Mitochondria are thought to be the descendents of a prokaryotic cell that took up residence in a protoeukaryotic cell. Mitochondria retain a few genes involved in oxidative phosphorylation. To translate these genes, mitochondria contain highly divergent mitochondrial ribosomes, or mitoribosomes. Amunts et al. determined the high-resolution structures of complete mammalian mitoribosomes using cryoelectron microscopy. Mitoribosomes include an unusual mRNA binding channel. The findings elucidate how aminoglycoside antibiotics can inadvertently inhibit mitoribosomes and how mutations in mitoribosomes can lead to disease.

Science, this issue p. 95

Abstract

The highly divergent ribosomes of human mitochondria (mitoribosomes) synthesize 13 essential proteins of oxidative phosphorylation complexes. We have determined the structure of the intact mitoribosome to 3.5 angstrom resolution by means of single-particle electron cryogenic microscopy.
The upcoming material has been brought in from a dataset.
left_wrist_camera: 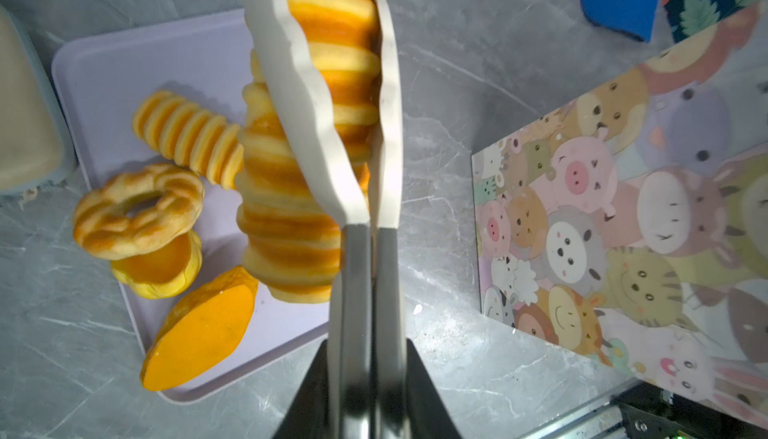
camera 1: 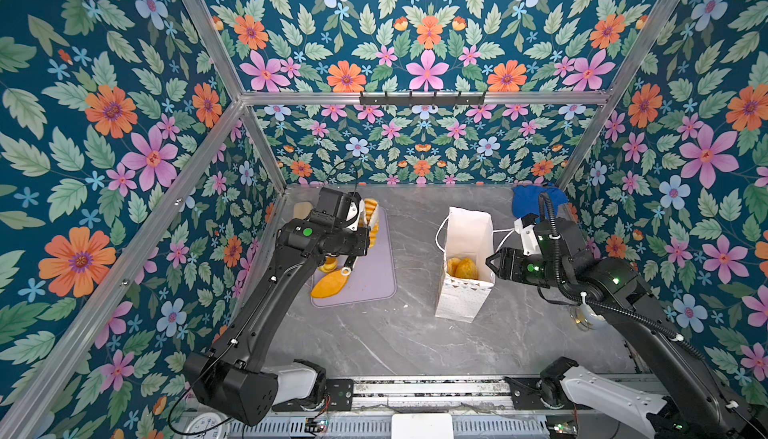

It reveals 80 extensively interconnected proteins, 36 of which are specific to mitochondria, and three ribosomal RNA molecules. The head domain of the small subunit, particularly the messenger (mRNA) channel, is highly remodeled. Many intersubunit bridges are specific to the mitoribosome, which adopts conformations involving ratcheting or rolling of the small subunit that are distinct from those seen in bacteria or eukaryotes. An intrinsic guanosine triphosphatase mediates a contact between the head and central protuberance. The structure provides a reference for analysis of mutations that cause severe pathologies and for future drug design.